Yesterday the California State Supreme Court issued a ruling (.pdf) affirming that the State Legislature has the authority to abolish Redevelopment Agencies (such as the CRA/LA) but struck down the Legislature’s attempt to allow Redevelopment Agencies to continue to exist in exchange for an additional share of their revenues.
Additionally, the Court revised the statutory deadlines associated with AB1X26 so the law can take effect on a delayed basis. Pursuant to the Court’s revisions, all redevelopment agencies will be dissolved effective February 1, 2012.
Reports and reactions from around LA: LA Daily News, Ron Kaye LA, LA Times, LAT's LA Now Blog, Curbed LA, LA Weekly. Here’s the key paragraphs from the ruling (emphasis mine):
We consider whether under the state Constitution (1) redevelopment agencies, once created and engaged in redevelopment plans, have a protected right to exist that immunizes them from statutory dissolution by the Legislature; and (2) redevelopment agencies and their sponsoring communities have a protected right not to make payments to various funds benefiting schools and special districts as a condition of continued operation. Answering the first question “no” and the second “yes” we largely uphold Assembly Bill 1X26 and invalidate Assembly Bill 1X27.
Assembly Bill 1X26, the dissolution measure, is a proper exercise of the legislative power vested in the Legislature by the state Constitution. That power includes the authority to create entities, such as redevelopment agencies, to carry out the state‘s ends and the corollary power to dissolve those same entities when the Legislature deems it necessary and proper. Proposition 22, while it amended the state Constitution to impose new limits on the Legislature‘s fiscal powers, neither explicitly nor implicitly rescinded the Legislature‘s power to dissolve redevelopment agencies. Nor does article XVI, section 16 of the state Constitution, which authorizes the allocation of property tax revenues to redevelopment agencies, impair that power.
A different conclusion is required with respect to Assembly Bill 1X27, the measure conditioning further redevelopment agency operations on additional payments by an agency‘s community sponsors to state funds benefiting schools and special districts. Proposition 22 (specifically Cal. Const., art. XIII, § 25.5, subd. (a)(7)) expressly forbids the Legislature from requiring such payments. Matosantos‘s argument that the payments are valid because technically voluntary cannot be reconciled with the fact that the payments are a requirement of continued operation. Because the flawed provisions of Assembly Bill 1X27 are not severable from other parts of that measure, the measure is invalid in its entirety.

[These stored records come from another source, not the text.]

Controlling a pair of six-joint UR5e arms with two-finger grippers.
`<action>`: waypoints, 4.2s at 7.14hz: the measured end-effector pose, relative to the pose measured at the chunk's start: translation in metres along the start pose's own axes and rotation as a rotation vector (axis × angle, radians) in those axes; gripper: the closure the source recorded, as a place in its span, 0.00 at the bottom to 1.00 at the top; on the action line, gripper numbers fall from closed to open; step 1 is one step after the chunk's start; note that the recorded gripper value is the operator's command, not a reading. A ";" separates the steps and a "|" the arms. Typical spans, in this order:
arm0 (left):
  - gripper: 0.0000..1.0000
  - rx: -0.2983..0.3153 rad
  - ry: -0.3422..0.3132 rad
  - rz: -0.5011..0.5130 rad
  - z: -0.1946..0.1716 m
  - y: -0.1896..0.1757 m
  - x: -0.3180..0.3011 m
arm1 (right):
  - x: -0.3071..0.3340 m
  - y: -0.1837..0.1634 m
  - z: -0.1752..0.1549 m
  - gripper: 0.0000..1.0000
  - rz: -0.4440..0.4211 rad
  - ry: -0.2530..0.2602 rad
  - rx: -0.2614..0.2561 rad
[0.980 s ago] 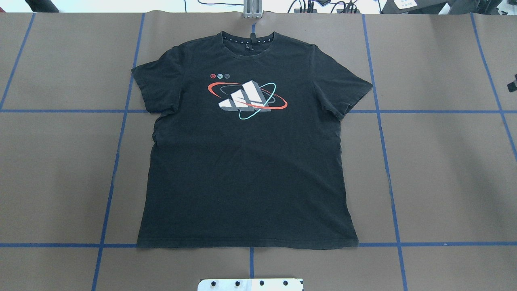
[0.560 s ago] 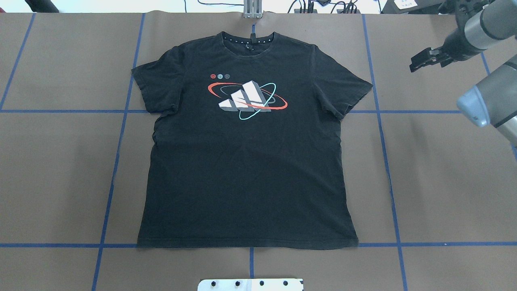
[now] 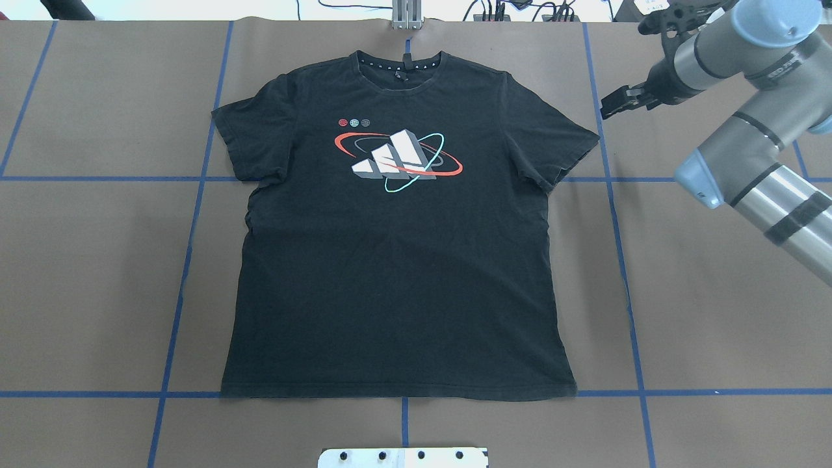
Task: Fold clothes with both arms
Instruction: 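Move the right gripper down to the sleeve nearest it and grasp it, then fold the grasped sleeve inward over the logo with the right gripper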
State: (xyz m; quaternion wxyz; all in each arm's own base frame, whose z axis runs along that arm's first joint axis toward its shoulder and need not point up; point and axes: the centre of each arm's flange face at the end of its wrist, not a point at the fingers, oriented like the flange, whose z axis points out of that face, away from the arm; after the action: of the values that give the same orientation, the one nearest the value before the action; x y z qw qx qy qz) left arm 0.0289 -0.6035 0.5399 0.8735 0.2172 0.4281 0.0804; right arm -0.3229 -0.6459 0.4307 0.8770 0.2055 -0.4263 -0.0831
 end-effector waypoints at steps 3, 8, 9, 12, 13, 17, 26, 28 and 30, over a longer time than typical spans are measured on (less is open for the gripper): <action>0.00 0.077 0.030 -0.079 0.007 0.006 -0.008 | -0.001 0.010 0.045 0.08 -0.060 0.024 0.058; 0.00 0.087 0.040 -0.100 0.008 0.007 -0.008 | 0.001 0.024 0.067 0.46 -0.067 0.058 0.040; 0.00 0.087 0.040 -0.101 0.008 0.007 -0.008 | 0.000 0.024 0.068 0.50 -0.067 0.060 0.040; 0.00 0.088 0.040 -0.102 0.007 0.007 -0.008 | 0.003 0.026 0.069 0.49 -0.064 0.063 0.035; 0.00 0.088 0.040 -0.102 0.007 0.007 -0.008 | 0.004 0.027 0.070 0.48 -0.063 0.064 0.032; 0.00 0.091 0.043 -0.099 0.005 0.006 -0.005 | 0.007 0.028 0.069 0.44 -0.053 0.066 0.026; 0.00 0.091 0.045 -0.098 0.005 0.006 -0.004 | 0.006 0.029 0.068 1.00 -0.042 0.049 0.003; 0.00 0.090 0.045 -0.098 0.006 0.005 -0.004 | 0.004 0.026 0.066 1.00 -0.041 0.045 0.009; 0.00 0.090 0.044 -0.099 0.006 0.005 -0.005 | -0.006 0.018 0.053 1.00 -0.030 0.007 0.019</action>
State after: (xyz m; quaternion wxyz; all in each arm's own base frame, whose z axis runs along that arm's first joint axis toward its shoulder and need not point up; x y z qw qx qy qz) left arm 0.0306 -0.6021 0.5485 0.8561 0.2332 0.4606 0.0227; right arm -0.3683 -0.6426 0.4635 0.8752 0.2204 -0.4209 -0.0916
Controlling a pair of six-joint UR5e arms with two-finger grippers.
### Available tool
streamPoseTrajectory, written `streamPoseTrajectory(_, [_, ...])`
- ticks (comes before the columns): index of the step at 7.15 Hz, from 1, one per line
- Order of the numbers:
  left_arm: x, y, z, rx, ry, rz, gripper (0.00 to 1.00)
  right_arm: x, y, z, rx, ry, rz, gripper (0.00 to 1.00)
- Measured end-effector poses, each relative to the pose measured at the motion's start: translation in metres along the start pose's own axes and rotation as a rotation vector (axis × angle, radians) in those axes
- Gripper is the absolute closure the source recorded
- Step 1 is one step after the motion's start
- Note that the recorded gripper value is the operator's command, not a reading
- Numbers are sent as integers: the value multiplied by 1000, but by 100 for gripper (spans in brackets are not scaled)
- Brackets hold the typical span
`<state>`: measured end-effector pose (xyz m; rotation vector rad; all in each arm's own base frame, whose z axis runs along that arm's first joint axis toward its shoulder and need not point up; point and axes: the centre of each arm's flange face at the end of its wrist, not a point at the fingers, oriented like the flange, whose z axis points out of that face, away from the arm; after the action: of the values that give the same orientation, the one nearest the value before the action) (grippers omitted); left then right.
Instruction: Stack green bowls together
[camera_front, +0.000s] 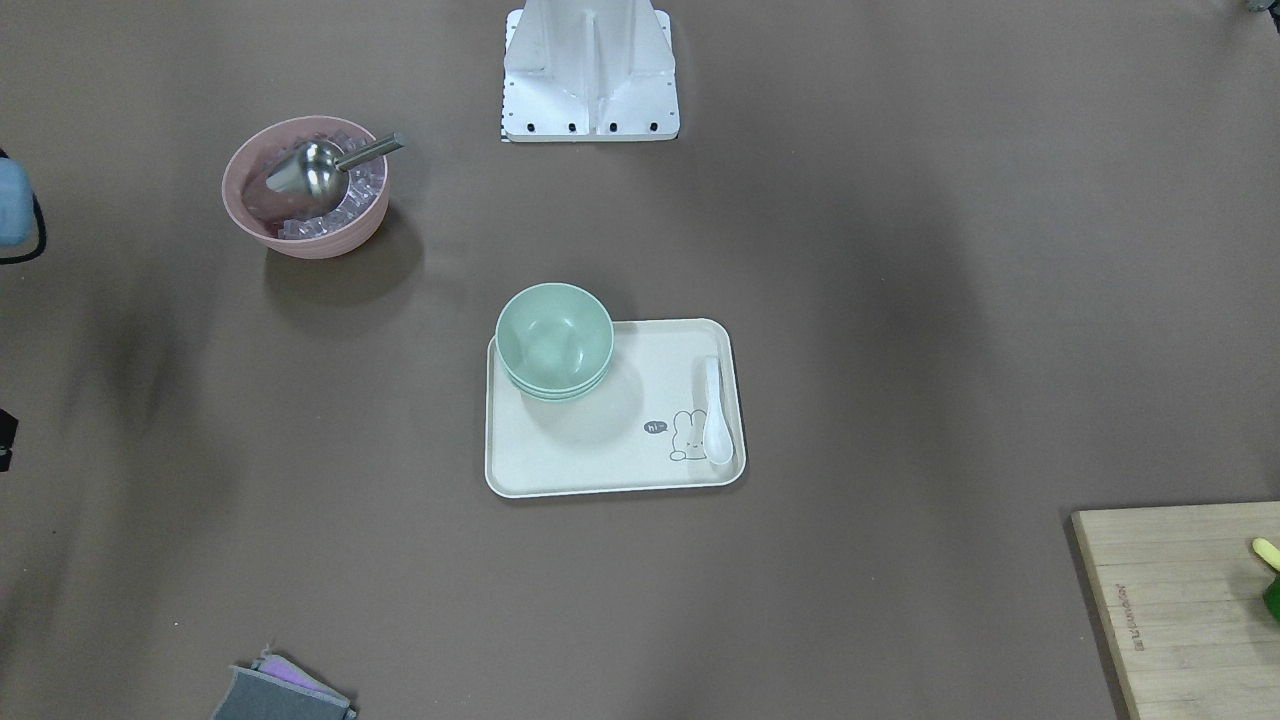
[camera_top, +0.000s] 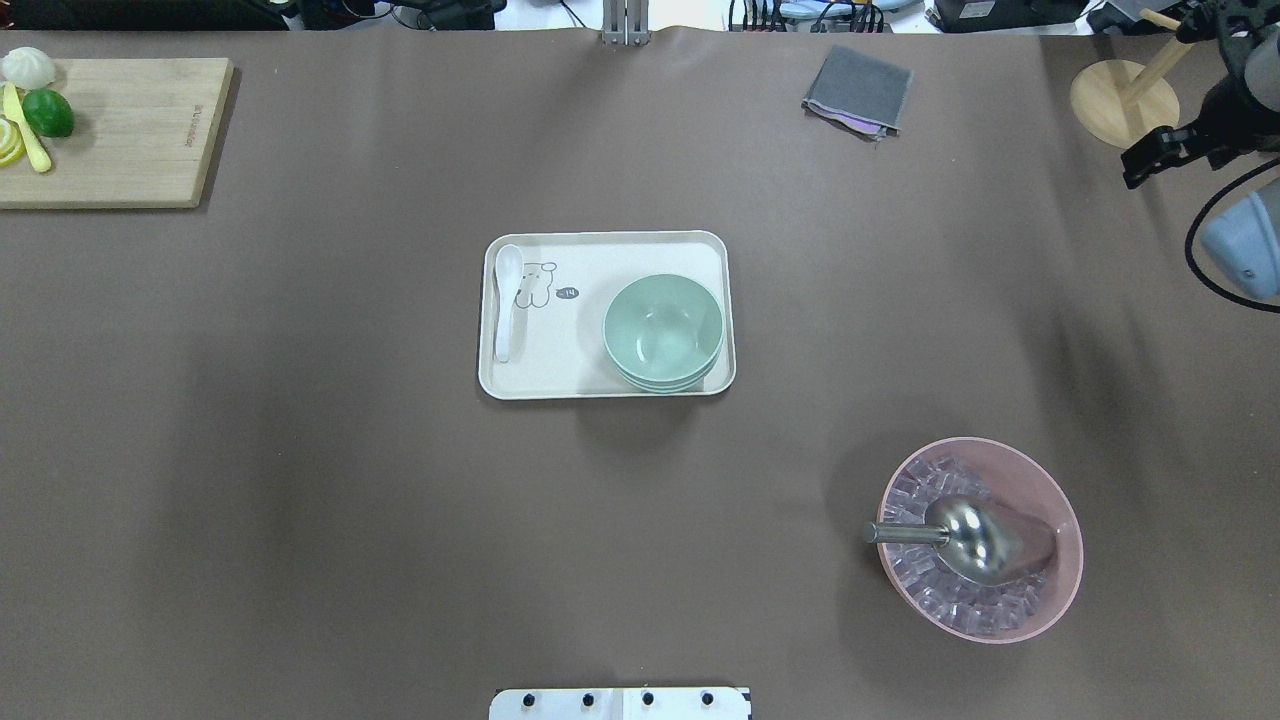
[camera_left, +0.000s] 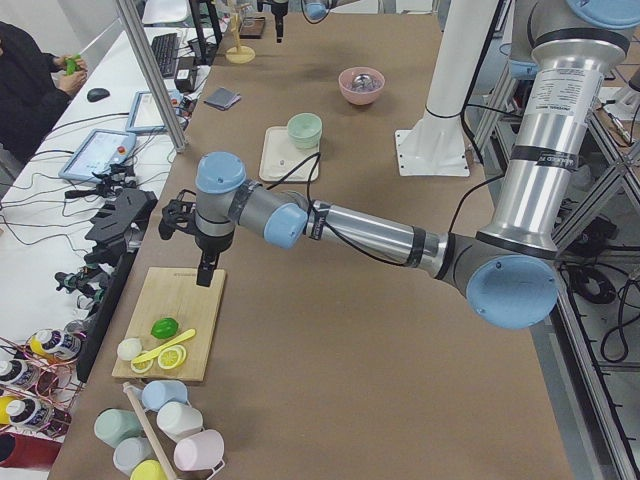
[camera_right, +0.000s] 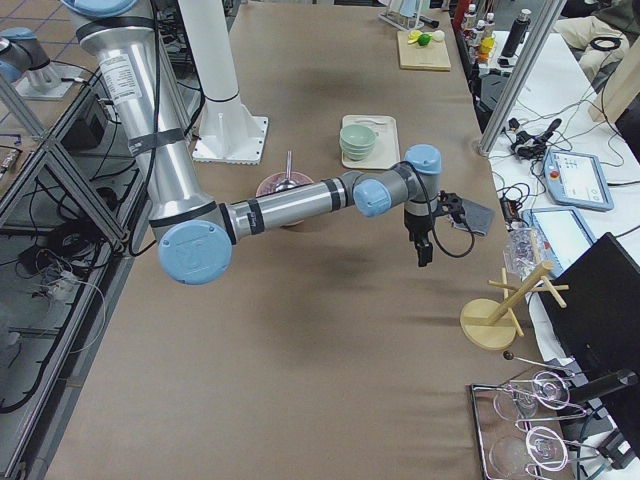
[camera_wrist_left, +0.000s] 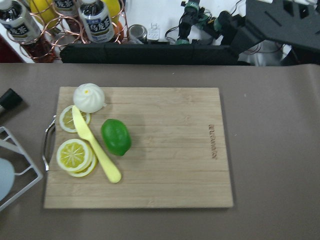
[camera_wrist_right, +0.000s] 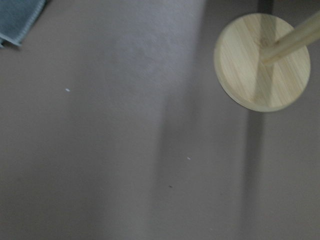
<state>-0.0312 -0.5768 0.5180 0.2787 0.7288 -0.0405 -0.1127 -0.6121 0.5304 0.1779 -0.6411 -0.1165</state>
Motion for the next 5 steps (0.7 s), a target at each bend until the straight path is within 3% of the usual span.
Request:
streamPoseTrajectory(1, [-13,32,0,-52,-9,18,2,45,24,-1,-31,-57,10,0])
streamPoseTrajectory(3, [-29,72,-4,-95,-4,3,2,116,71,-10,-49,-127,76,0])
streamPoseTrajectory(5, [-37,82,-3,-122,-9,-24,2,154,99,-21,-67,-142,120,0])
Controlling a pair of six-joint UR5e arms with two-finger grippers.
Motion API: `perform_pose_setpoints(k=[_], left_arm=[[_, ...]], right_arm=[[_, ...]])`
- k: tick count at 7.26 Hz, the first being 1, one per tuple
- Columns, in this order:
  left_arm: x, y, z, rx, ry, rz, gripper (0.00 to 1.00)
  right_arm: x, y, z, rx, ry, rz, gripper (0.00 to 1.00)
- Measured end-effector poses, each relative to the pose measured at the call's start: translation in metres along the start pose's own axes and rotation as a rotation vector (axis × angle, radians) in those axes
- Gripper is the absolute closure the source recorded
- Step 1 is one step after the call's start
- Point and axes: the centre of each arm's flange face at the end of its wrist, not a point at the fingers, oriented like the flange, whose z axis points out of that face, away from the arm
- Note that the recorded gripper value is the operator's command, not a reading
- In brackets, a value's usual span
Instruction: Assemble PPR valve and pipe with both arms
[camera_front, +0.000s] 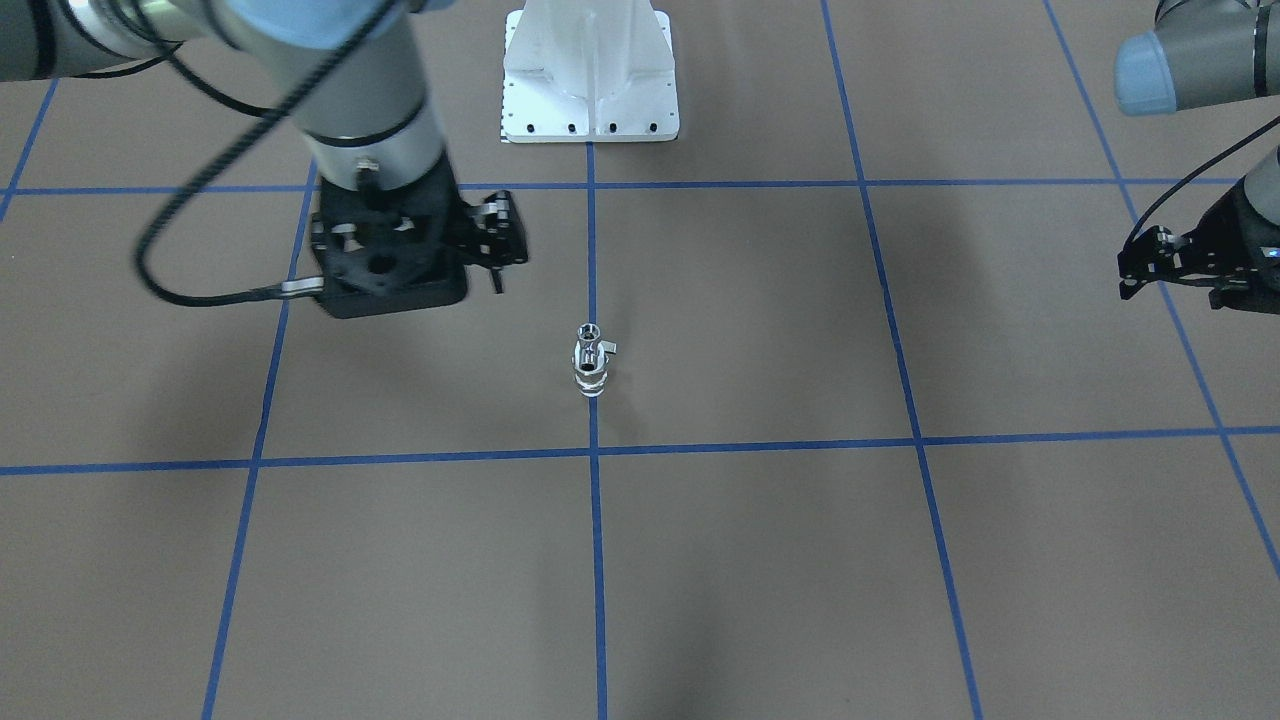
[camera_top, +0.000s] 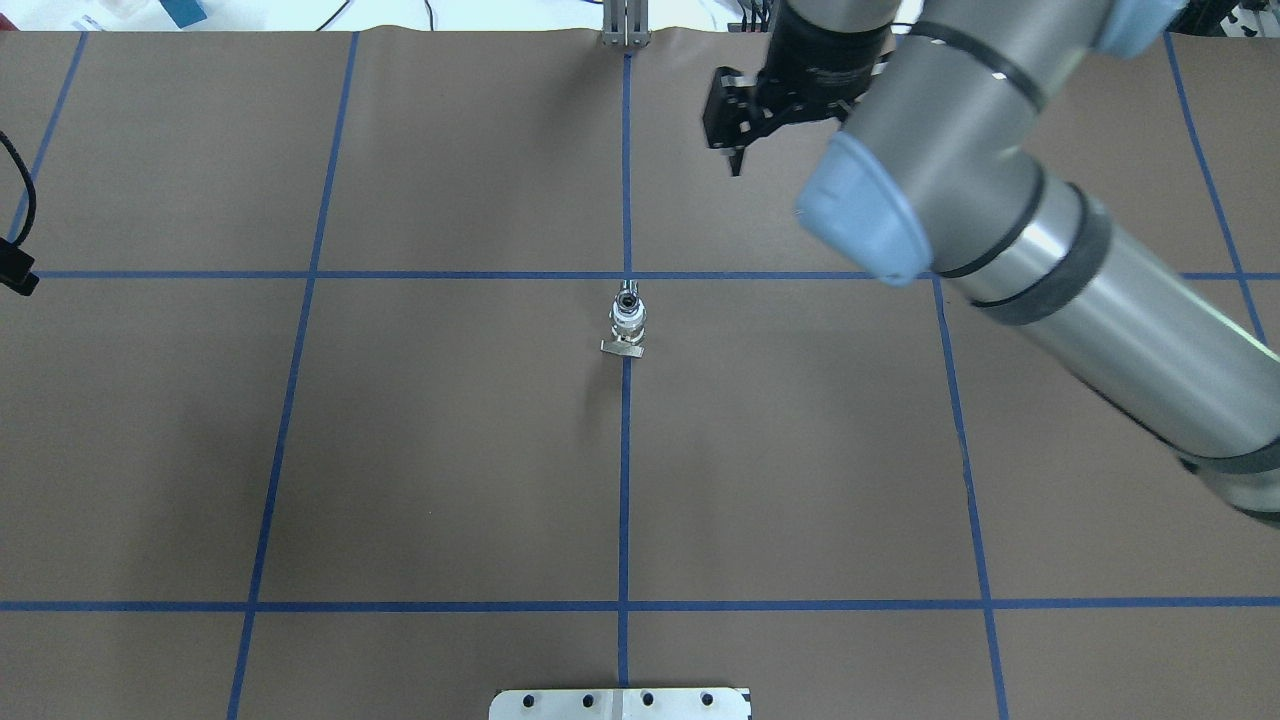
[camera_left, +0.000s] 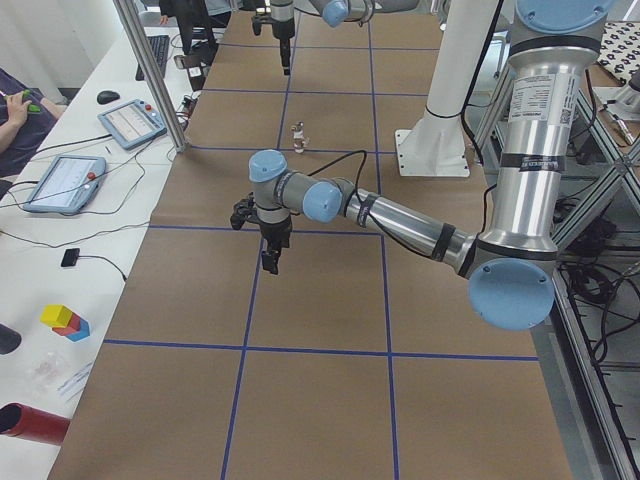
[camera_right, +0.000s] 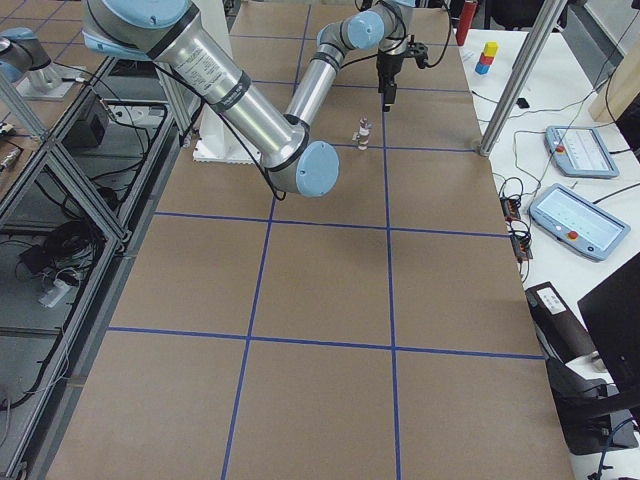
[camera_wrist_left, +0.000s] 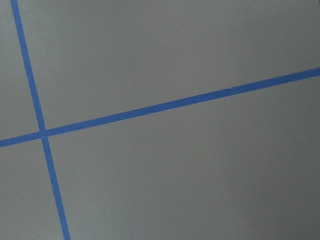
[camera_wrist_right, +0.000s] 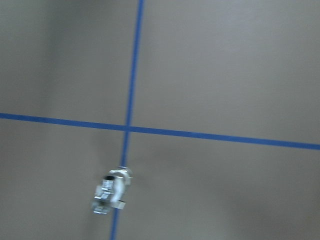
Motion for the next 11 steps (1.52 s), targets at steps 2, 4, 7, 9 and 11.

So, absent some immediate legislative action on the part of the Governor and the State Legislature, the CRA/LA, as we know it, is dead.
What remains unknown at this point is what exactly will happen to the CRA/LA’s, employees, assets, and projects on February 1, 2012.
As you may recall, in March 2011 the CRA/LA entered into cooperative agreement with the City for payment of approximately $930 million for costs associated with CRA/LA funded projects located within the City's existing redevelopment project areas (Council File 11-0086). Per that agreement the CRA/LA would "pledge the unencumbered resources in the current FY2010-11 Budget" (about $344 million) and the "Net Tax Increment from FY2011-12 through FY2015-16" (about $540 million) to the City for the completion of the long list of projects identified in the agreement. The agreement also included the no-cost transfer and conveyance of a significant amount of CRA/LA real estate (.pdf) to the City (Council File 11-0086-S1).
However the City-CRA/LA cooperative agreement may not be valid.
The State Legislature included a provision in AB1X26 (see § 34167.5) that seems to indicate that transfers that occurred after January 1, 2011 (which the City-CRA/LA cooperative agreement was) would be deemed “unauthorized” and would be invalidated. That provision states that the State Controller will review all such “asset transfers” to determine if the transferred assets are “contractually committed to a third party” and, if not, revert those assets back to the redevelopment agency or its “successor agency”.
Obviously there is much more to come on this story.